Tina,
I cant thank you enough for your response. I will certainly try again to talk with him. And I can talk with his Primary care physician since he is mine too and he knows everything that has gone on. And I need to go talk to my psychologist as well to help me better address what is going on.
I just want him happy. Honestly, some times I get angry missing some of what was, but then I feel guilty. Damn, he is alive, he loves me, I love him, we have a home, we are safe and most of the time I like him...lol. And he is the strongest man I know❤️
I reread what I wrote last night and I thought, wow, how selfish and ungrateful. I do believe some of this is due to the isolation of the past year...but good news, first vaccines for both of us tomorrow. And after both vaccines we head back to our favorite vacation spot almost 5 years to the day he had the SAH. Our happy place❤️
I know he gets tired and needs his quiet time. Who doesn’t? I see it in his face sometimes when we are out like it’s too much for him and it breaks my heart. And yes noise...especially noisy rooms.

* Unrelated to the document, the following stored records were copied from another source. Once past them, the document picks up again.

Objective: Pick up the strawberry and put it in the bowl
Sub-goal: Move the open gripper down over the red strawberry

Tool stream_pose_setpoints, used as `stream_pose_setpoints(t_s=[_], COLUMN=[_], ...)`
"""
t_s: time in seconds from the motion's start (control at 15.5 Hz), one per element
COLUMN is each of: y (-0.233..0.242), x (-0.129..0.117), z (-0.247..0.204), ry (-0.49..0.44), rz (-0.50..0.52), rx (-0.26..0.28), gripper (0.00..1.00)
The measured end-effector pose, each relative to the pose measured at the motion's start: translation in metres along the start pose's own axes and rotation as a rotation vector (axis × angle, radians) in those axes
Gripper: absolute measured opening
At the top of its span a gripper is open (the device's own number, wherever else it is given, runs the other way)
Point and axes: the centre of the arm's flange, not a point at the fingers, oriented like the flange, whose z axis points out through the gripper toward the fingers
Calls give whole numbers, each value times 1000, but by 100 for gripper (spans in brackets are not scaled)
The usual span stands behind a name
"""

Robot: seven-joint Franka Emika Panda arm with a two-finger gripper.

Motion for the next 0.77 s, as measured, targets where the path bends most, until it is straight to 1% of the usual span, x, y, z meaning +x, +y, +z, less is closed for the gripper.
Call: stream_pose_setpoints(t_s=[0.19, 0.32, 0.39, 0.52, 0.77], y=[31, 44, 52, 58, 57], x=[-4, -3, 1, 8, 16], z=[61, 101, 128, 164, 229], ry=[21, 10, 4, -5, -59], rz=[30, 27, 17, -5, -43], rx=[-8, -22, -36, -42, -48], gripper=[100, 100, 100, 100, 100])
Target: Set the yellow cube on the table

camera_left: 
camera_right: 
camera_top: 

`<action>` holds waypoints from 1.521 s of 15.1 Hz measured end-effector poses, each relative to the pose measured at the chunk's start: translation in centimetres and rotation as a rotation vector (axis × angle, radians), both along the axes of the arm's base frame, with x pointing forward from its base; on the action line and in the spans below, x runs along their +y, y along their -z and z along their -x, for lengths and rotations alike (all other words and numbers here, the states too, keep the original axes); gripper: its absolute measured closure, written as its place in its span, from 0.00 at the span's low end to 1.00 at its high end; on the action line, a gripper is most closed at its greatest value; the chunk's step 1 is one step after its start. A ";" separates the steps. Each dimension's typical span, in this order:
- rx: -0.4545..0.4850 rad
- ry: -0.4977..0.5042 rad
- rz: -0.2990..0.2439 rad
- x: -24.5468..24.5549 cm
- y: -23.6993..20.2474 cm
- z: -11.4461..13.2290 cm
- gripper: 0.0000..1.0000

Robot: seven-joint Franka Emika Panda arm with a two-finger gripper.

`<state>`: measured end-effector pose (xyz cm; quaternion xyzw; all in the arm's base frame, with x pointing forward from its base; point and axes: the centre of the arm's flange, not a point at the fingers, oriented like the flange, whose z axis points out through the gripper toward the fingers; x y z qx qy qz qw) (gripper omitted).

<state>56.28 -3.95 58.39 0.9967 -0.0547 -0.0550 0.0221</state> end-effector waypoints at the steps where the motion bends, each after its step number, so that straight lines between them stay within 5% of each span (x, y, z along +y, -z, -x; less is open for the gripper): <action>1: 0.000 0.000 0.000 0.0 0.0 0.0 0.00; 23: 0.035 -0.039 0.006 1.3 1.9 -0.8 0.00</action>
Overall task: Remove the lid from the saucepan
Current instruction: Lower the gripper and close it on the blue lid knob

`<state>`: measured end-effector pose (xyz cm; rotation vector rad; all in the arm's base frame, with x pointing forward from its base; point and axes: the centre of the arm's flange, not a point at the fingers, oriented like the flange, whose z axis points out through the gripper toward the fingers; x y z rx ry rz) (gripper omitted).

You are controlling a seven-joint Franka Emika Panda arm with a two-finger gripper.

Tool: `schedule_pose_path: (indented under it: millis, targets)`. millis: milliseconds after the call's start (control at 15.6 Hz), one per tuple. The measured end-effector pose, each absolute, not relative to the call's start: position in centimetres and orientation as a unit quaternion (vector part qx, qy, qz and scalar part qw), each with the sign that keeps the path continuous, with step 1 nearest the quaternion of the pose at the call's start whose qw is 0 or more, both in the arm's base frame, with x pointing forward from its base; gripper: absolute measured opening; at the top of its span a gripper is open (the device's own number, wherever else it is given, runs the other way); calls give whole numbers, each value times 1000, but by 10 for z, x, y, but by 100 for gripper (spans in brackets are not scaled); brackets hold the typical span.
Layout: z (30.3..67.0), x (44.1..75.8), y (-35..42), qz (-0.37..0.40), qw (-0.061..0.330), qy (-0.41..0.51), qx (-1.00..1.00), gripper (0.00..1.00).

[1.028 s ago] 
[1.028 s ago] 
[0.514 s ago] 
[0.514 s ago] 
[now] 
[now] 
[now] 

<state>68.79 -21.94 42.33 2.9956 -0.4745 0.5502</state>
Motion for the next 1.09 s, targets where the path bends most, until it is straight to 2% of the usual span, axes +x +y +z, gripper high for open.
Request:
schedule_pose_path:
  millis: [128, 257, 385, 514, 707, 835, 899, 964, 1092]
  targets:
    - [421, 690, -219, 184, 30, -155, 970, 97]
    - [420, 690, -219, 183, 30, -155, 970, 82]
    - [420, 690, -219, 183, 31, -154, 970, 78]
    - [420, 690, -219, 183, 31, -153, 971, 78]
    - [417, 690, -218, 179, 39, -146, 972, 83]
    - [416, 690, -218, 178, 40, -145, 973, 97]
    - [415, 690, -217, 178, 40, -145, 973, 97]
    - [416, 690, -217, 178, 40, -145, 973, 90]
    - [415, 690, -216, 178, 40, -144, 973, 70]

I wish he would talk about how he is feeling, but that didn’t happen before and I am a heads down, what do we need to do to get through this personality. This level of communication is hard for both of us. I think my reaching out was looking for reassurance that it is ok to feel frustrated, or sad, or lonely. Thank you for letting me know this is normal and real. Will be making some calls come Monday.
This site kept me sane the first year after the event. I may not have posted because it was too raw and I was being me (needed to handle everything) to just make it through. Thank you again Tina.